Wordy

Scala Programming Literate

As mentioned in my previous post, I’ve recently been solving problems from Exercism with a bunch of my colleagues.

In this post, I’m discussing my solution to the Wordy exercise.

It’s embarrassing, but this post completely ignores the advice in the last one.

The last post talked about the importance of introducing concepts incrementally. In contrast, here I go all out, and implement a Parser Combinator Framework from scratch.

I’m really only publishing this because I’d already gone to the effort of adding fairly detailed “literate” comments.

The aim of the game in “Wordy” is to parse expressions that look like the following:

What is 2 plus 8 multiplied by 3?

You’re supposed to ignore BIDMAS, and evaluate the expressions from left to right. So in that case, the correct result would be 30.

I decided to slightly overreach the problem description, and also support parsing some “postfix” operations too, such as:

What is 2 squared?

I’m also going to be fairly religious about only accepting solutions that are well formed.

Parser Combinators

As mentioned above, this solution to “Wordy” starts by building a ((relatively) simple) “Parser Combinator” framework.

To quote a paper on Monadic Parser Combinators, by Graham Hutton and Erik Meijer:

In functional programming, a popular approach to building recursive descent parsers is to model parsers as functions, and to define higher-order functions (or combinators) that implement grammar constructions such as sequencing, choice, and repetition.

In a nutshell, we’re aiming to write a framework that consists of:

Very simple primitive parsers
Functions for composing those parsers together

Once we’ve got those two things, we will be able to compose our simple parsers together to form complicated ones, eventually solving the kata.

This pattern, starting with very simple primitives that are easy to compose, is very common in Functional Programming.

I’d go as far as saying that this principle is central to good Functional Programming Design.

The Framework

`Parser[A]`

A Parser[A] is a “Single Abstract Method” class

“Single Abstract Method” classes are isomorphic to a function. In this case, the function is parse with type String => Option[(String, A)]

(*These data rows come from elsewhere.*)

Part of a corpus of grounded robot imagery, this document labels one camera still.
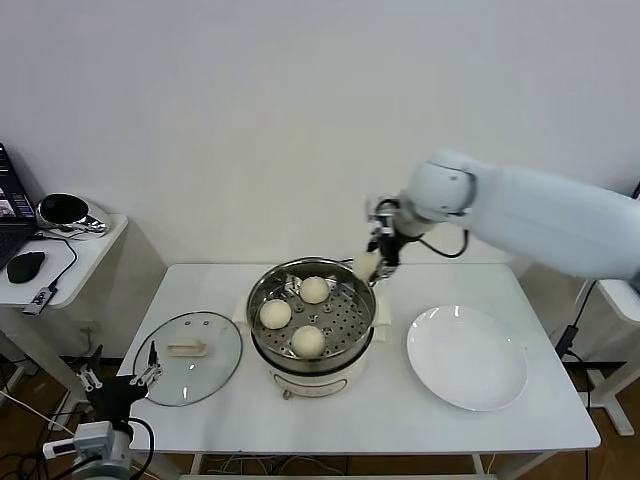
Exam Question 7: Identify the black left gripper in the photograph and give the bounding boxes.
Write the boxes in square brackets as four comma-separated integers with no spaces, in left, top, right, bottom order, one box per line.
[75,340,165,420]

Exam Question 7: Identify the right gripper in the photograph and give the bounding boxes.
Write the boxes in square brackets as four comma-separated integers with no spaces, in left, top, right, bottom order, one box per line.
[366,233,405,287]

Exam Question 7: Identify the white steamed baozi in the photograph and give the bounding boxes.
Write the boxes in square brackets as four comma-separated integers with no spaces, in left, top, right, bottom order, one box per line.
[353,252,380,281]
[290,324,326,359]
[299,275,330,305]
[259,299,292,330]

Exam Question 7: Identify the glass pot lid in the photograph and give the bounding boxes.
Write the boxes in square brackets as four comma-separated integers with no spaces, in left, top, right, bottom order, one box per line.
[132,311,244,407]

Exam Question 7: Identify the steel steamer basket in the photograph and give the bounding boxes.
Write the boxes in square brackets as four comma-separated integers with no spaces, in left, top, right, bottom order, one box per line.
[232,258,392,371]

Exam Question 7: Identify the grey usb hub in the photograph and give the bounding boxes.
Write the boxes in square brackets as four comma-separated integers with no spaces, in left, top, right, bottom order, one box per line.
[22,284,56,316]

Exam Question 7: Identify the white side table with headset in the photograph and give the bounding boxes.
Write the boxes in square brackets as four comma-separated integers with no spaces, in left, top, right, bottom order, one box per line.
[0,214,169,396]

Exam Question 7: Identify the white round plate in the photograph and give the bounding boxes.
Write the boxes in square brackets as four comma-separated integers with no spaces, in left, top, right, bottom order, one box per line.
[405,304,529,413]

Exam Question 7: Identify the white electric cooker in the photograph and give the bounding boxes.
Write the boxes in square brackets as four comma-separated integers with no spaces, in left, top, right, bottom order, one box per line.
[233,314,392,401]

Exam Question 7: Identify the black computer mouse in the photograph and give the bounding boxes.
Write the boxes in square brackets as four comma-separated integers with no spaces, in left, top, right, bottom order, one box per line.
[5,251,46,285]

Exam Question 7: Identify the chrome headset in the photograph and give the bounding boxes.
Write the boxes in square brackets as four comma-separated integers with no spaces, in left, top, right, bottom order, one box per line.
[37,193,111,236]

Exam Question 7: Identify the black laptop with dark screen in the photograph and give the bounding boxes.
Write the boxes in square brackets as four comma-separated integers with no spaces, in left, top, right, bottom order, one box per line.
[0,142,40,271]

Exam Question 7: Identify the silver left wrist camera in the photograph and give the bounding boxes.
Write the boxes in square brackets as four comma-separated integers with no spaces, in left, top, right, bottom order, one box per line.
[42,422,116,459]

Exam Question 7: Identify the black usb cable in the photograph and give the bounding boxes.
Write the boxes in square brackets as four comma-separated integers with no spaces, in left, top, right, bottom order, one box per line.
[29,234,79,291]

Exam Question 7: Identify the black and white adapter cable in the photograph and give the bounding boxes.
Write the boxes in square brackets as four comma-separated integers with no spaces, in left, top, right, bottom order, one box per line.
[554,279,601,359]

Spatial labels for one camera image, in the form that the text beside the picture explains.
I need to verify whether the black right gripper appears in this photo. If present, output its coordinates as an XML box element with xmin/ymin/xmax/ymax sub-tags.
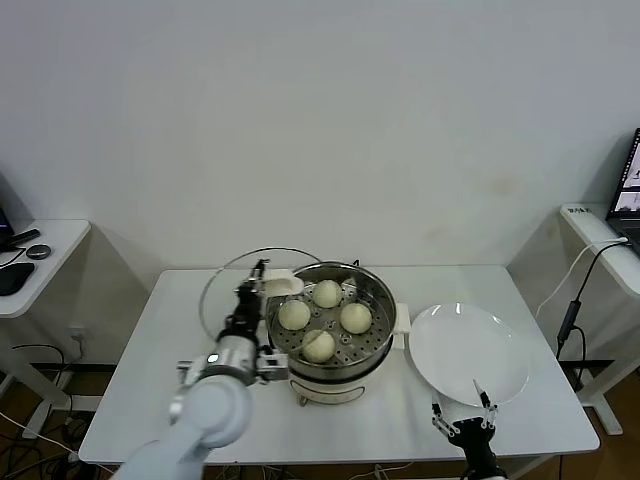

You can think of a parser as taking a String, and either:

consuming part of that string, and returning a value
failing, and returning no value

The +A in the type signature means that our parser is “covariant” If we have a Parser[A] and A extends B, we can use our Parser[A] as if it were a Parser[B]. This doesn’t come up very much, so you can mostly ignore it.

trait Parser[+A] { self =>

`parse`

the “Single Abstract Method”.

Every “concrete” Parser must implement parse.

If we were doing this “in production”, we’d probably want to do something more efficient than creating a new string in every single Parser. For example, we could model this by updating an “index” into the string. Fortunately, in our case, none of the strings are going to be particularly large or complex, so we can get away with it.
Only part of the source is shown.